Exercise
Please output exactly the part of the records below that opens with the line containing "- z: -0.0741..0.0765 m" and closes with the line containing "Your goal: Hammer", both lines included, and nothing else.

Extracted entries
******

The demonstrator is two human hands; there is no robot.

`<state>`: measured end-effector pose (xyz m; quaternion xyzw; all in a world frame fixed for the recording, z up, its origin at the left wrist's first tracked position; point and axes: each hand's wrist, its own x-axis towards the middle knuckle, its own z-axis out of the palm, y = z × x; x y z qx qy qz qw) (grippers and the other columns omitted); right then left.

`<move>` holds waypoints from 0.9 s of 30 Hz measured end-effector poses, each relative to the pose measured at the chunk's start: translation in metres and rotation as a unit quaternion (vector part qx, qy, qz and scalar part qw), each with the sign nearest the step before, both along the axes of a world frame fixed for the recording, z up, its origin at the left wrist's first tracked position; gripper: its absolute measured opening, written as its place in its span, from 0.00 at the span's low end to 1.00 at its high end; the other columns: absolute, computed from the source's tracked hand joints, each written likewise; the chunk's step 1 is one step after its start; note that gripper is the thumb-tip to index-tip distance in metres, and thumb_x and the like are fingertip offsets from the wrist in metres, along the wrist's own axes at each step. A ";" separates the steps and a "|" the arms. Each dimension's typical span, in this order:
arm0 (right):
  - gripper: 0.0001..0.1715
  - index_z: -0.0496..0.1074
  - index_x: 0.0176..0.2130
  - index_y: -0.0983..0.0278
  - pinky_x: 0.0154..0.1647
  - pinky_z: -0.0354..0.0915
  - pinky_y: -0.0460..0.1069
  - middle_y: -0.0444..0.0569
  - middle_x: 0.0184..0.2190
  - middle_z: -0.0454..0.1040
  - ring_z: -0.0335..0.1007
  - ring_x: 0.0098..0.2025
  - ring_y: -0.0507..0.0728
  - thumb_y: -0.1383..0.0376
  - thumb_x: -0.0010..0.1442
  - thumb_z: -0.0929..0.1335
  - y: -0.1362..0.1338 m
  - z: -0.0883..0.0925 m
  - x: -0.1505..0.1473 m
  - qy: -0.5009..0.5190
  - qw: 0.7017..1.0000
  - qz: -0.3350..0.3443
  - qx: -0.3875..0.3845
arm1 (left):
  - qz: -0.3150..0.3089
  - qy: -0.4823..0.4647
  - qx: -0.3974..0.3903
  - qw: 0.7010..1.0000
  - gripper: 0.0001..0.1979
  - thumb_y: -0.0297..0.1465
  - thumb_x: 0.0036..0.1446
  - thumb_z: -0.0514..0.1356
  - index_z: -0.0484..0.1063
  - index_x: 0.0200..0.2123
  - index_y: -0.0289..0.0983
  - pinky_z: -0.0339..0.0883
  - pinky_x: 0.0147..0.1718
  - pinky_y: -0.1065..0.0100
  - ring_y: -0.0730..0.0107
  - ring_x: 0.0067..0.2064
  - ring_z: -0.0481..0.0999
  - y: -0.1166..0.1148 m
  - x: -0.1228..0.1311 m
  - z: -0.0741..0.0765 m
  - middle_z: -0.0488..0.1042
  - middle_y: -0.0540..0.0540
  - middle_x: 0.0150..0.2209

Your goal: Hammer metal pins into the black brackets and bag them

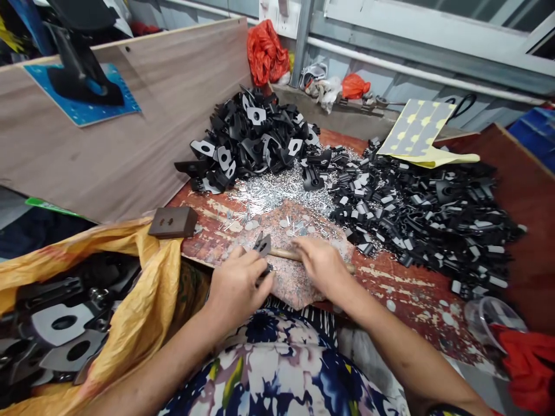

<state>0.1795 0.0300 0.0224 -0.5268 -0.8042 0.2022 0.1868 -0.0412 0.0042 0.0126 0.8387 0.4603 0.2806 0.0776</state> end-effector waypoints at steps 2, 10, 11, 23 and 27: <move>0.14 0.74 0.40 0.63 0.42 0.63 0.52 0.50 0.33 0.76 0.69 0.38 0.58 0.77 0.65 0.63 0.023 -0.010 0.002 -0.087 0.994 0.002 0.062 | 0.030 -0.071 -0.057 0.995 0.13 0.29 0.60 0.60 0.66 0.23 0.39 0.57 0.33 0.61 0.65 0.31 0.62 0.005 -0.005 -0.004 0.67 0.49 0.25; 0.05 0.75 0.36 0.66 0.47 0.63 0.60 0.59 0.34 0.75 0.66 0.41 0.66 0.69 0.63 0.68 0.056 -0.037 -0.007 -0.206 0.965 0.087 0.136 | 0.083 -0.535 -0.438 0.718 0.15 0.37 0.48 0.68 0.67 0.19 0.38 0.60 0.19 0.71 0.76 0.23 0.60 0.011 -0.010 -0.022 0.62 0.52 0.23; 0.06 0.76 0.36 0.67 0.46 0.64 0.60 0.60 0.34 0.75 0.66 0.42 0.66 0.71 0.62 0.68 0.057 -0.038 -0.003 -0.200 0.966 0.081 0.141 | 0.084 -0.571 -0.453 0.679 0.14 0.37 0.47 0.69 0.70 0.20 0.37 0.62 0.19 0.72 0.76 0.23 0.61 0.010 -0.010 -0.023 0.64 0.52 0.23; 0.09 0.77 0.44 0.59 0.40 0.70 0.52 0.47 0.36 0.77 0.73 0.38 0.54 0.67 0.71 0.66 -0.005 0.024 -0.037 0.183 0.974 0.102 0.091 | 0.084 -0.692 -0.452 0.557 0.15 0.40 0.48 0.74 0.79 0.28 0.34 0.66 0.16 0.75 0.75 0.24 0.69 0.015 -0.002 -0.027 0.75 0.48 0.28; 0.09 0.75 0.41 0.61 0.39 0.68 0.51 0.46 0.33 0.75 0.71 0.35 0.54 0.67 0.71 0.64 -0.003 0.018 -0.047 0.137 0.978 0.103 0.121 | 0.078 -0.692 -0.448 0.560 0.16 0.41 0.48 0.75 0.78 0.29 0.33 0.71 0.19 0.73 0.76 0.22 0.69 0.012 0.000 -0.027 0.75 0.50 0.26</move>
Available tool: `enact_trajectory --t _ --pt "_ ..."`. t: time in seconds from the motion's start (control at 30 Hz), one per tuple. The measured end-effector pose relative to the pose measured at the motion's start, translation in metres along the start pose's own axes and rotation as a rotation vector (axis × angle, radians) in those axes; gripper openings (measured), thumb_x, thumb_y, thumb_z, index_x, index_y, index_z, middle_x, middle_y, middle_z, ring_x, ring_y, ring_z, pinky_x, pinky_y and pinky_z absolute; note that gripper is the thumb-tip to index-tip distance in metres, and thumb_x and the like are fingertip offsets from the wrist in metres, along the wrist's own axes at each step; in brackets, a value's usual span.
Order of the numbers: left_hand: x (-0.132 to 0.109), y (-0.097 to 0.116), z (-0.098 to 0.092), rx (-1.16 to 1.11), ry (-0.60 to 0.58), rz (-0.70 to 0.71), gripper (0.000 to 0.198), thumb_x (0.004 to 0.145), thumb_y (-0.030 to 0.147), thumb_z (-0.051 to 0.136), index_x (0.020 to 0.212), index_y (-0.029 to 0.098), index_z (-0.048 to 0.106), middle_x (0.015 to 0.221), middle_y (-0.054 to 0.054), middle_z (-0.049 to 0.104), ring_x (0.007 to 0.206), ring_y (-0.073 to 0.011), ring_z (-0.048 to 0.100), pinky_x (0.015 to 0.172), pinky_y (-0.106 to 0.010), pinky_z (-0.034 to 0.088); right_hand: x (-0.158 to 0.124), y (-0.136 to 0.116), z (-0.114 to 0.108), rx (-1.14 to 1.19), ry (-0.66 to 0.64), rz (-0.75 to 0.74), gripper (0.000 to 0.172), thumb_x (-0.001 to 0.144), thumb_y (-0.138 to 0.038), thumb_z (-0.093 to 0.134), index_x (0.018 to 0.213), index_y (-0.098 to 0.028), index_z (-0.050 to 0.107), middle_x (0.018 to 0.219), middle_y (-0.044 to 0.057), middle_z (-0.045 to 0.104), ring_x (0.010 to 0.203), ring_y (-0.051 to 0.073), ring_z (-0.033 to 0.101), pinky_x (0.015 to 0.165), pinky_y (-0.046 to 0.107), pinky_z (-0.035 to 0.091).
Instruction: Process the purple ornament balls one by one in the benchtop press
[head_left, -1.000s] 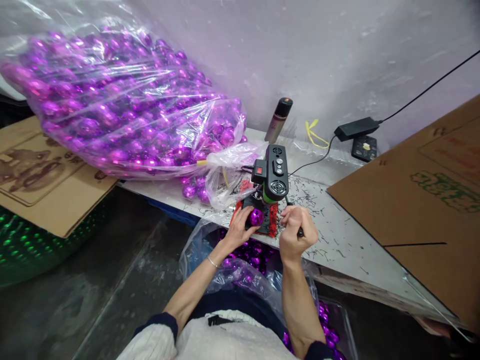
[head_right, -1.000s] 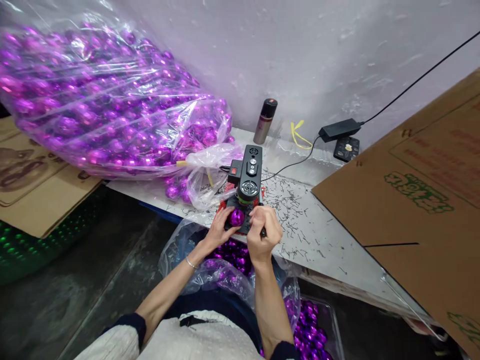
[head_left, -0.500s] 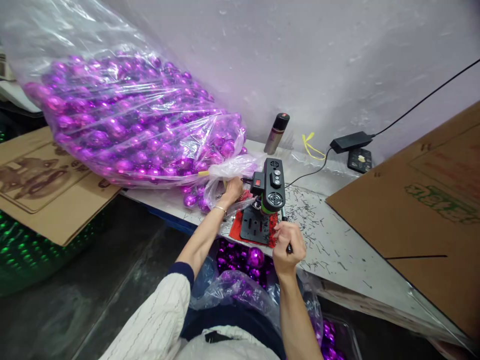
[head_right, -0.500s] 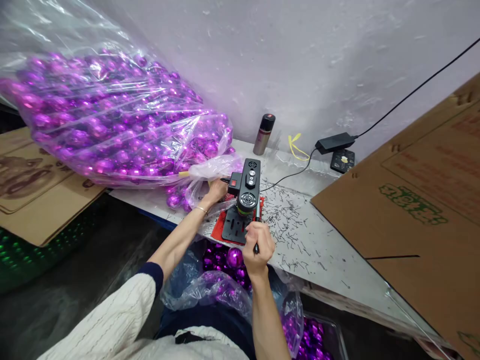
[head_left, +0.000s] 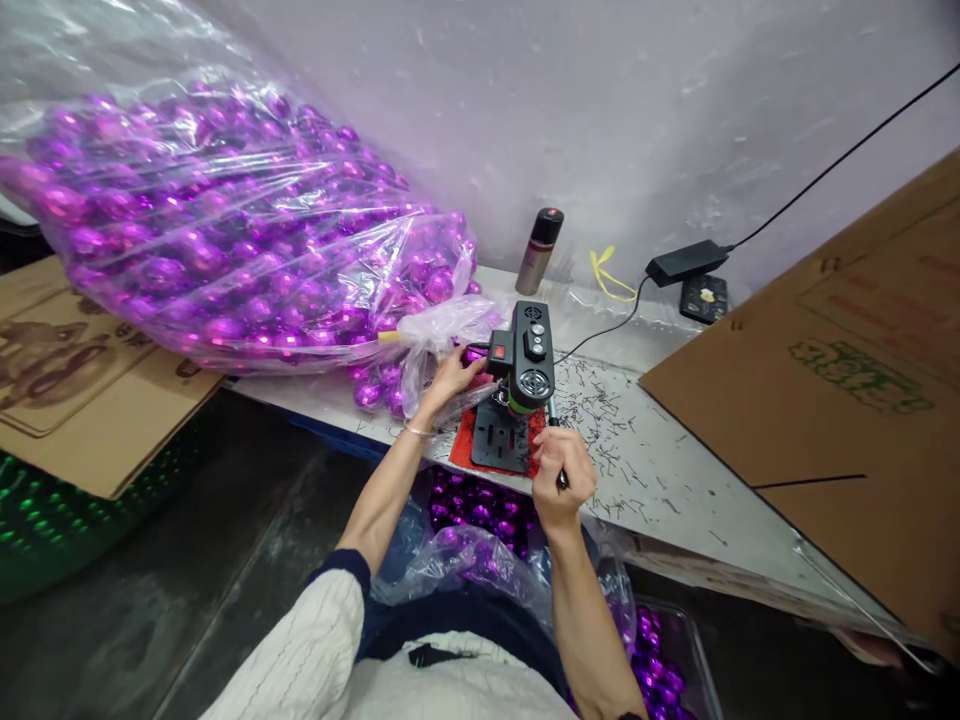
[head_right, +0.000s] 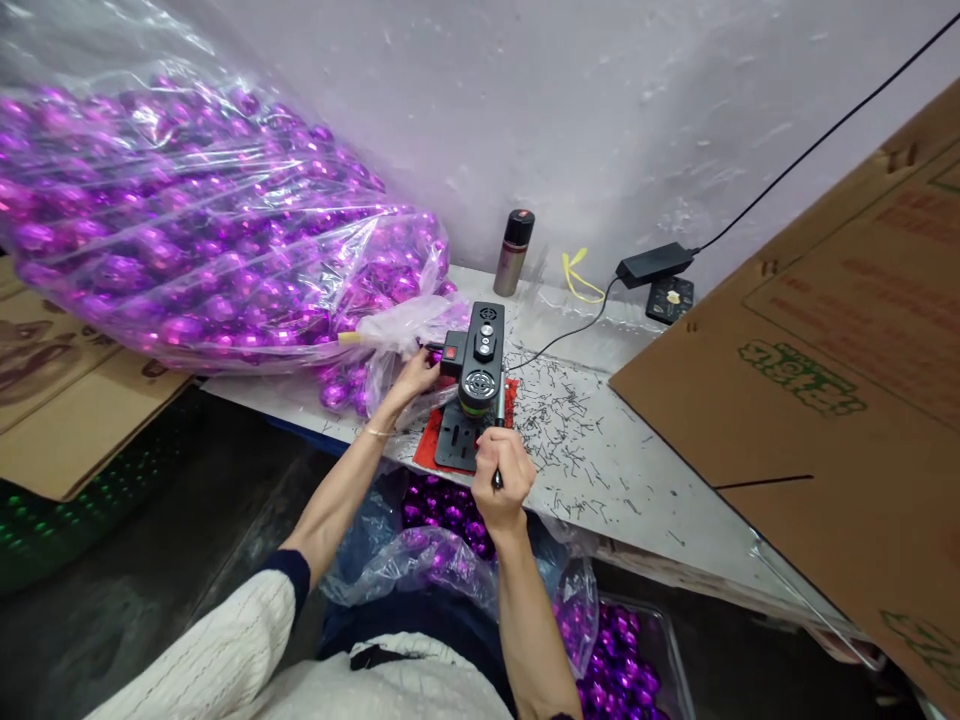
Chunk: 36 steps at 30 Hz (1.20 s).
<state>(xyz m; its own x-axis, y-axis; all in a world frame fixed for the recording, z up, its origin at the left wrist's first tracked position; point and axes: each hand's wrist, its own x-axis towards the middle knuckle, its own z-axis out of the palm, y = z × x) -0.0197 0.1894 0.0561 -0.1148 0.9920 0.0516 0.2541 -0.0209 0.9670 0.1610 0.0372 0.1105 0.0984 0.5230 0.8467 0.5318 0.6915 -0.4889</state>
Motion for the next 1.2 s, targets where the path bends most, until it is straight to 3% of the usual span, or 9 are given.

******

Completed task
  - z: -0.0741..0.0765 m
  - middle_z: -0.0488..0.1042
  - middle_y: -0.0540..0.0540
  - middle_x: 0.0150..0.2209

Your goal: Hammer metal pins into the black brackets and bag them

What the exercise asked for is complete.